__TASK DIRECTIONS__
Skip the pictures, and retype the data below in full, exactly.

RECORDED DATA: Begin

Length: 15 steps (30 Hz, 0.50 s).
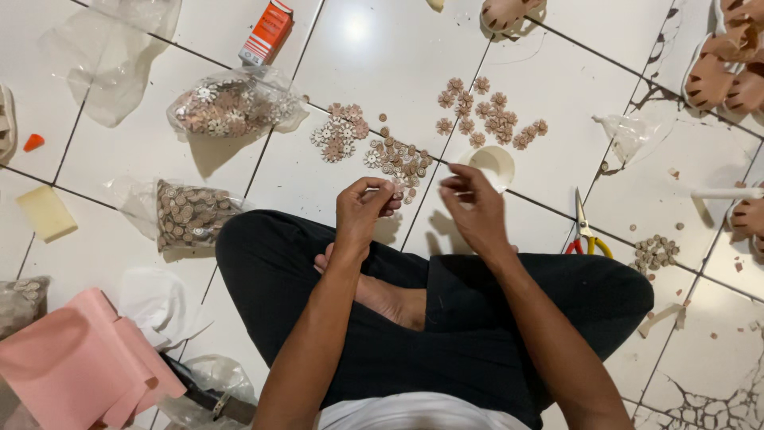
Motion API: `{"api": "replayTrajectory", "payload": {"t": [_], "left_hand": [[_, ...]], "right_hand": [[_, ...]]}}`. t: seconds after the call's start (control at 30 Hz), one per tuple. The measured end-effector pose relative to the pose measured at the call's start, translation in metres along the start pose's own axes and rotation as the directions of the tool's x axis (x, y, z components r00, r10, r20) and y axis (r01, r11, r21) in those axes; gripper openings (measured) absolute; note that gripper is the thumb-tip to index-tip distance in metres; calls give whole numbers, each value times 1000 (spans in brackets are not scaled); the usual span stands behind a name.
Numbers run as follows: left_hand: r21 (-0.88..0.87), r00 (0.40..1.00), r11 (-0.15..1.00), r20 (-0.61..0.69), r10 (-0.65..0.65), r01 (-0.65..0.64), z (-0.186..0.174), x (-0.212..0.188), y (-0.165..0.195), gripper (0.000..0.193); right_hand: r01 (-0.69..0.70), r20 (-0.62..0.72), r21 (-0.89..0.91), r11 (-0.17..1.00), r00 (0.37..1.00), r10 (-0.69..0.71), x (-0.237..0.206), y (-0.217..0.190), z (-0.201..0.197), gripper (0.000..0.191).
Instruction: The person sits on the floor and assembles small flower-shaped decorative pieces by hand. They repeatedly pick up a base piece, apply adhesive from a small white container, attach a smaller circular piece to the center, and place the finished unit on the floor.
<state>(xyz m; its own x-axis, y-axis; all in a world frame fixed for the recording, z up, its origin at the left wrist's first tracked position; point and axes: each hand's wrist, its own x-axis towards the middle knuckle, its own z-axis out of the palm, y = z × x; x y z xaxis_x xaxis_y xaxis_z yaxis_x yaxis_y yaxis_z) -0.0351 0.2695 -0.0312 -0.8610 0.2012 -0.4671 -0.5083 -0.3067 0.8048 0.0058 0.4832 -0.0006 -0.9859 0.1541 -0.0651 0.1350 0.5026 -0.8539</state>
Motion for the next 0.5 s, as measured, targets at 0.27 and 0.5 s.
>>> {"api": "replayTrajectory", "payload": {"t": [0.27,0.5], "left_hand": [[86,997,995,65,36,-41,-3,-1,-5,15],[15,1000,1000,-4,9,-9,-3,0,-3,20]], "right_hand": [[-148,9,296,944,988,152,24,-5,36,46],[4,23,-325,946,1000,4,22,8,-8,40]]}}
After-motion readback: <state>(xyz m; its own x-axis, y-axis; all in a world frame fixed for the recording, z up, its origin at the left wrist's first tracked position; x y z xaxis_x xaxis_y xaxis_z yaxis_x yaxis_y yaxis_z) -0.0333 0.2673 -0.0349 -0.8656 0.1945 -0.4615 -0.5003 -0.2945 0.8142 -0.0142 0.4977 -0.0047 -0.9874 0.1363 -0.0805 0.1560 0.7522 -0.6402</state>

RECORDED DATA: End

__REPLY TO THE TASK__
Length: 15 steps (30 Hz, 0.50 s).
Motion API: `{"api": "replayTrajectory", "payload": {"t": [_], "left_hand": [[_, ...]], "right_hand": [[_, ...]]}}`. t: seconds after the call's start (control at 30 Hz), one per tuple. The measured end-effector pose relative to the pose measured at the call's start, translation in metres along the start pose's own axes and rotation as the directions of the tool's x axis (x, y, z components r00, r10, r20) and y axis (r01, r11, r21) in those axes; gripper openings (measured) absolute; note that gripper is the thumb-tip to index-tip distance in metres; calls give whole numbers, each value times 1000 (spans in brackets are not scaled); the usual span stands behind a name.
Numbers run as follows: left_hand: r21 (-0.88..0.87), r00 (0.40..1.00), r11 (-0.15..1.00), r20 (-0.61..0.69), r10 (-0.65..0.65), r01 (-0.65..0.64), z (-0.186..0.174), x (-0.212..0.188), y (-0.165..0.195), gripper (0.000..0.193); right_hand: r01 (-0.69..0.70), r20 (-0.62..0.72), r21 (-0.89..0.91), r11 (-0.17..1.00), r00 (0.37..1.00), r10 (-0.69..0.71), x (-0.237..0.206), y (-0.217..0.190), z (-0.201..0.197), gripper (0.000..0.191).
Instruction: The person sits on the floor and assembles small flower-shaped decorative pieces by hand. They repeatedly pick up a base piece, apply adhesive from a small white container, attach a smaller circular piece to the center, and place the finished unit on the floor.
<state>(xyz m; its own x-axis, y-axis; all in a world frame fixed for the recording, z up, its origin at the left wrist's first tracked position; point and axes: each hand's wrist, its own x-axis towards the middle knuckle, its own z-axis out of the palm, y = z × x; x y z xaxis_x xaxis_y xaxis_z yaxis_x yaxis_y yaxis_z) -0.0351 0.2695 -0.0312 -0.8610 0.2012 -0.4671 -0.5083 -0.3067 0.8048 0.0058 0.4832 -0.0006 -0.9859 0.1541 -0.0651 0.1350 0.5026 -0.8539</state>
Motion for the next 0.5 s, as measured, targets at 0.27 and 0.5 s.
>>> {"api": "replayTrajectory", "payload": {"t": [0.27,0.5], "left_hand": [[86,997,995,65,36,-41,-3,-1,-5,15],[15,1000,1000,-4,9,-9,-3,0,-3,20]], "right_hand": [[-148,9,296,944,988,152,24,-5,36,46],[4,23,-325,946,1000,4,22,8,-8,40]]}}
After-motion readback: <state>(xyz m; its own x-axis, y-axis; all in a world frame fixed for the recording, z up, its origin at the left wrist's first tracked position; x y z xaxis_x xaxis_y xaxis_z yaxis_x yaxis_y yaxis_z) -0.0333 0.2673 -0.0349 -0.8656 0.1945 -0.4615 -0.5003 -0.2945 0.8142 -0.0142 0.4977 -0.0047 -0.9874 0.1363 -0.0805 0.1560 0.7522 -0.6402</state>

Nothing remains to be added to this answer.